Copy the following listing word for word.

○ ○ ○ ○

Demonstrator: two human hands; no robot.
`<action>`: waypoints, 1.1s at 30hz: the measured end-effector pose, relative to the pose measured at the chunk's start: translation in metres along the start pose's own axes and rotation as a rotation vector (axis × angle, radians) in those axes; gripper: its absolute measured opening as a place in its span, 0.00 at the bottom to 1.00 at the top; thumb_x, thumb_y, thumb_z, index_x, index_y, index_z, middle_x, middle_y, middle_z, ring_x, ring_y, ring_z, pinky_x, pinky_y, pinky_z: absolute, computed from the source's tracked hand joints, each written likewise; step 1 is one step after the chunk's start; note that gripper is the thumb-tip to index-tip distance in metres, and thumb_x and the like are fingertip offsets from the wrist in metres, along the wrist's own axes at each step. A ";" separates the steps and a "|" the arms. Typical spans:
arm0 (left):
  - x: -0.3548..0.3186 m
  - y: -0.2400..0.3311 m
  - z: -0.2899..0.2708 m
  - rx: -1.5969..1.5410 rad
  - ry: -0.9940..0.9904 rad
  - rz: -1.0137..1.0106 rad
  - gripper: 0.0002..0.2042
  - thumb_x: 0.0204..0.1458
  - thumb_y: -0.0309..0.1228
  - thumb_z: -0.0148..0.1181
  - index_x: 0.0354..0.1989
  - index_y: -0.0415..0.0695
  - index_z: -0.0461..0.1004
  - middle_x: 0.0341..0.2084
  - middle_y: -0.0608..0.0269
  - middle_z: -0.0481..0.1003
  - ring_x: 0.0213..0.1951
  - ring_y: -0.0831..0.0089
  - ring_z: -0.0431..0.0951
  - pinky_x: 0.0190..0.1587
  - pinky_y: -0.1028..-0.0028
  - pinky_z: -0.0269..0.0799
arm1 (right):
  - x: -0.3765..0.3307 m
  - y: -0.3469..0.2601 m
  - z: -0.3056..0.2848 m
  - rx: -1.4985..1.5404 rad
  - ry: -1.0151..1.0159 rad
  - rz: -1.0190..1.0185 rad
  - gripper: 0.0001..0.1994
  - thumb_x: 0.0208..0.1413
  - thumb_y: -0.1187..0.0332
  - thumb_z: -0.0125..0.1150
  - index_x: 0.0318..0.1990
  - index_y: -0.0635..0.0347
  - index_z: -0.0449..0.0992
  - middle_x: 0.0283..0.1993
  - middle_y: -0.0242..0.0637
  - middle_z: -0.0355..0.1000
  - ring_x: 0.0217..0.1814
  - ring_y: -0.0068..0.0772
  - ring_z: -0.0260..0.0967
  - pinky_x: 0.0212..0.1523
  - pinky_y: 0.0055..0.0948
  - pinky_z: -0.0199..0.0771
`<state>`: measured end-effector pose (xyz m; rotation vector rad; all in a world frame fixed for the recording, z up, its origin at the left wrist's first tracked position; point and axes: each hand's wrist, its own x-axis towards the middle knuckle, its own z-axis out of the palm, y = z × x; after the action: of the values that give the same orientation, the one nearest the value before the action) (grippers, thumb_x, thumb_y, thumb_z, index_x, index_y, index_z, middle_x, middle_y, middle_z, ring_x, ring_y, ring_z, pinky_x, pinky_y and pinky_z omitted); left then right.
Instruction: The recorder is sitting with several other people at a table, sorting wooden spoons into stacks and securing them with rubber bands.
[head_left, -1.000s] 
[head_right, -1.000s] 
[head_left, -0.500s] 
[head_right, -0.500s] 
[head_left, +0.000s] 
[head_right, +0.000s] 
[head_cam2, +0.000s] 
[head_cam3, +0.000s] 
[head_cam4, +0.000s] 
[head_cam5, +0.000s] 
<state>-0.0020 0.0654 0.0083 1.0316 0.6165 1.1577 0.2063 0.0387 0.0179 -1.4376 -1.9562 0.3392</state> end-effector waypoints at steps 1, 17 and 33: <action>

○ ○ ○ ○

= Written response =
Demonstrator: two human hands; no robot.
`<action>`: waypoints, 1.1s at 30hz: the measured end-effector pose, relative to the pose measured at the chunk's start: translation in metres along the start pose's own axes and rotation as a rotation vector (axis × angle, radians) in those axes; gripper: its absolute measured opening as a place in its span, 0.00 at the bottom to 1.00 at the top; thumb_x, thumb_y, thumb_z, index_x, index_y, index_z, middle_x, middle_y, middle_z, ring_x, ring_y, ring_z, pinky_x, pinky_y, pinky_z: absolute, computed from the source's tracked hand joints, each written likewise; step 1 is one step after the chunk's start; note that gripper is the thumb-tip to index-tip distance in metres, and thumb_x and the like are fingertip offsets from the wrist in metres, along the wrist's own axes at each step. A ";" separates the steps and a "|" the arms. Typical spans:
arm0 (left):
  - x: -0.3548..0.3186 m
  - y: -0.2400..0.3311 m
  - z: -0.2899..0.2708 m
  - rx: -1.5969..1.5410 rad
  - ry: -0.9940..0.9904 rad
  - rz: -1.0137..1.0106 rad
  - gripper: 0.0002..0.2042
  - thumb_x: 0.0204..0.1458
  - thumb_y: -0.0309..0.1228
  - thumb_z: -0.0148..0.1181
  - index_x: 0.0354..0.1989
  - index_y: -0.0415..0.0695
  - index_z: -0.0461..0.1004
  - middle_x: 0.0341..0.2084
  - middle_y: -0.0608..0.0269
  - middle_z: -0.0481..0.1003
  - ring_x: 0.0213..0.1951
  - ring_y: -0.0831..0.0089
  - ring_z: -0.0431..0.0951
  - pinky_x: 0.0190..0.1587
  - pinky_y: -0.1028..-0.0028
  - pinky_z: -0.0269..0.0799
arm1 (right):
  - x: -0.3765..0.3307 m
  - y: -0.3469..0.2601 m
  - z: -0.3056..0.2848 m
  - rx: -1.4985..1.5404 rad
  - ry: -1.0151..1.0159 rad
  - rz: -1.0190..1.0185 rad
  - gripper: 0.0001..0.1994
  - thumb_x: 0.0208..0.1413
  - thumb_y: -0.1187..0.0332
  - thumb_z: -0.0125..0.1150
  - index_x: 0.0318..0.1990
  - index_y: -0.0635..0.0347
  - index_z: -0.0449..0.0992
  - middle_x: 0.0283..0.1993
  - middle_y: -0.0242..0.0637
  - middle_z: -0.0355..0.1000
  - ring_x: 0.0217..0.1814
  - ring_y: -0.0068..0.0772
  - ring_z: -0.0260..0.0967
  - pinky_x: 0.0212..0.1523
  - pinky_y: 0.0055..0.0948
  - pinky_z: -0.0199..0.0771
`<state>`: measured end-effector pose (xyz m; rotation vector rad; all in a world frame fixed for the recording, z up, its origin at the left wrist's first tracked position; point and axes: each hand's wrist, its own x-axis towards the middle knuckle, its own z-axis out of the palm, y = z × x; after the action: of the values that give the same orientation, the one nearest the value before the action) (grippers, thumb_x, thumb_y, thumb_z, index_x, index_y, index_z, middle_x, middle_y, middle_z, ring_x, ring_y, ring_z, pinky_x, pinky_y and pinky_z omitted); left then right.
Instruction: The recorder is sitting with several other people at a table, sorting wooden spoons into stacks and securing them with rubber bands.
[head_left, -1.000s] 
[head_right, -1.000s] 
[head_left, -0.500s] 
[head_right, -0.500s] 
[head_left, +0.000s] 
[head_right, +0.000s] 
[head_cam2, +0.000s] 
[head_cam3, +0.000s] 
[head_cam4, +0.000s] 
[head_cam5, +0.000s] 
<state>-0.0020 0.0654 0.0083 1.0316 0.6165 1.1577 0.2063 0.0387 0.0179 -1.4376 -1.9562 0.3392</state> end-effector waypoints at steps 1, 17 and 33: <action>

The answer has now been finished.